The main upside to the ancient posix behavior is often someone wrote down a clear explanation of the behavior (typically R Stevens). The new interfaces coming along tend to have an out of date text file somewhere or a half-maintained website that eventually goes offline.

Otherwise, sure, strict compliance with a spec that isn't really living anymore doesn't seem very valuable.

Killing processes that don't want to die

mrons — Tue, 29 May 2018 04:35:04 +0000

These days I would use systemd cgroups to kill these rouge fork bombs.

Back in the day, on a computer science teaching system, it would be sport for the students to try to make fork() bombs that were hard to kill (for the sys admin (me)).

The example used in this article, where the PID is rapidly changing, was one such technique used by students. We used to call such fork bombs "comets".

One amusing way I found to kill a comet was to use the limit of max users processes (ulimit -u). I would create a standard fork bomb, run as the rouge user, and exhaust the max number of processes the user could run. The comet would then no longer be able to fork(). Then I could killall the user processes to recover.

So using a fork bomb to kill a fork bomb.

kill a kernel thread

willy — Tue, 29 May 2018 03:23:23 +0000

No. It means if you ^C a read() and the task hasn't set a handler for SIGTERM, the task will die without waiting for the read to complete.

If it did set a handler, the read() will block indefinitely as before.

kill a kernel thread

zlynx — Tue, 29 May 2018 02:14:30 +0000

Well, when trying to use Nouveau drivers in a i915 Wayland session in Gnome and running anything more complex than glxgears with DRI_PRIME=1, the DRM subsystem locks up almost every time. It's not subtle or hard to reproduce.

kill a kernel thread

smurf — Mon, 28 May 2018 23:51:04 +0000

Umm, no. revoke() is wanted for taking *devices* away from strange processes which might still be using them (like your tty or your microphone). Never intended for file systems.

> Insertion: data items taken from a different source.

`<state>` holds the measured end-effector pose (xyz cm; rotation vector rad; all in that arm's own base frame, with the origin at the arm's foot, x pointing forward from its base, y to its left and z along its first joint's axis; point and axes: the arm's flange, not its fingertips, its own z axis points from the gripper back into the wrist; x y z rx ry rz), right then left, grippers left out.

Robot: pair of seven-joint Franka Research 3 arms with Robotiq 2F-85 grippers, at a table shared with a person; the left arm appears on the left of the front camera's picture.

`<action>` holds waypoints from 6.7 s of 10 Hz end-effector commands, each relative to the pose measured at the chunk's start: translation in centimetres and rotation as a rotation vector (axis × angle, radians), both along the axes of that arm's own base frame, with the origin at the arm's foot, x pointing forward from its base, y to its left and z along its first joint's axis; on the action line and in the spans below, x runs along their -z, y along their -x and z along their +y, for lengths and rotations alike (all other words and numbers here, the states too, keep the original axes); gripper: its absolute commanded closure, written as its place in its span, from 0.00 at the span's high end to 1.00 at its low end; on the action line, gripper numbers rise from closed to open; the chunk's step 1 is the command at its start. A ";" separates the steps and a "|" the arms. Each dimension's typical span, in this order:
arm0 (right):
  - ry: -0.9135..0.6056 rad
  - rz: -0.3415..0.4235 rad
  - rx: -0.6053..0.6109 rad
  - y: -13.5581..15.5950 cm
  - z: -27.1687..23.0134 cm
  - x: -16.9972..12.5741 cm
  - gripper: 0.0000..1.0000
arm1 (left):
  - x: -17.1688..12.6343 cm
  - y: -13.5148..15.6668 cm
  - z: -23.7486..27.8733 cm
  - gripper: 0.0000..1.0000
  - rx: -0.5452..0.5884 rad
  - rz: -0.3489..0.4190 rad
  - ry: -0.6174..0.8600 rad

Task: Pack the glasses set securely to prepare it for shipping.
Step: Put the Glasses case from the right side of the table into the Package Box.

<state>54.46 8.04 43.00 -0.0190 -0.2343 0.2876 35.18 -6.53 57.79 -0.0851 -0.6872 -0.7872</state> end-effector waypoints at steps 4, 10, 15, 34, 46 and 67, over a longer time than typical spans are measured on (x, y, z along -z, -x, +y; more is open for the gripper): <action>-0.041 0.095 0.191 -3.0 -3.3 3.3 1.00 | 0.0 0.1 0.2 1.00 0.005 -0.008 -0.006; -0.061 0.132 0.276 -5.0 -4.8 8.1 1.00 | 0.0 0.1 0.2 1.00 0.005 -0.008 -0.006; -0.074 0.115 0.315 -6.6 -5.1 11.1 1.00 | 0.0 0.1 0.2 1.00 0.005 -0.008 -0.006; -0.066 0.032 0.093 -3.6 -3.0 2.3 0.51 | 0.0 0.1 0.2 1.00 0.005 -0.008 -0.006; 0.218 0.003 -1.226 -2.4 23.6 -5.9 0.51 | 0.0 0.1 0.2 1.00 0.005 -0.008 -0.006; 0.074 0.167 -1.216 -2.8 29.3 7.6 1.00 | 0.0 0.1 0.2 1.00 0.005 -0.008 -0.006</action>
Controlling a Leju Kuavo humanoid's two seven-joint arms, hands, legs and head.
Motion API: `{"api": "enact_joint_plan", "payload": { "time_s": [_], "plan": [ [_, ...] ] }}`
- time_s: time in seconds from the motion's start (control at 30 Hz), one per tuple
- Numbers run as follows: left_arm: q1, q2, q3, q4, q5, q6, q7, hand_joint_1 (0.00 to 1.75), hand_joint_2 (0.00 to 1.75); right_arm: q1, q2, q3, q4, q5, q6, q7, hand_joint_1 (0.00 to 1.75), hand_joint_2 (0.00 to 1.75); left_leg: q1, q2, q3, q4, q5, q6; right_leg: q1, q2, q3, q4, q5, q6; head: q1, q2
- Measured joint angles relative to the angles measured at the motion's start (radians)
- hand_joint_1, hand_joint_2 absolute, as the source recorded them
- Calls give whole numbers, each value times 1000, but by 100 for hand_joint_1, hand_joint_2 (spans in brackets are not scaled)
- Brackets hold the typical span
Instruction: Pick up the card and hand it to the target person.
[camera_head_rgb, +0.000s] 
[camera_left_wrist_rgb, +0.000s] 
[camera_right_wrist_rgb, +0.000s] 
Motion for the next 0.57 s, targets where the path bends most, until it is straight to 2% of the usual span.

Killing processes that don't want to die

smurf — Mon, 28 May 2018 23:49:23 +0000

What's a "descendant process"? when its parent dies the child is "descended from" init, or the pid namespace's master. You can kill that instead, today. Problem solved. In Linux anyway.

kill a kernel thread

liam — Mon, 28 May 2018 23:33:32 +0000

I believe that's one of the reasons why there have been numerous attempts to implement a revoke() syscall.

Killing processes that don't want to die

hawski — Mon, 28 May 2018 21:03:34 +0000

I once wondered about this. I had an idea of a new syscall and I described it here: https://hadrianw.github.io/condemned-rfc/killbelow.2.html

Excerpt from it:

> int killbelow(int signal, int timeout);
>
> killbelow() sends the signal signal to all descendant processes. The timeout argument specifies the maximal interval in miliseconds to wait until there are no descendant processes.
>
> killbelow() is most useful if a process calling it is a reaper for its descendant processes. Reaper status can be aquired by using procctl(2) with PROC_REAP_ACQUIRE or prctl(2) with PR_SET_CHILD_SUBREAPER.
>
> Signal will be delivered to every descendant process even if its user ID is different from the process calling killbelow().

kill a kernel thread

blackwood — Mon, 28 May 2018 21:02:49 +0000

We're extensively testing all the error paths and make sure (or try to at least) that all lock acquisition paths and anything blocking is interruptible. At least on the drm/i915 driver. Not being able to kill stuff after a gpu hang (especially when the driver didn't manage to recover the hw) is a bug. Reports would be appreciated.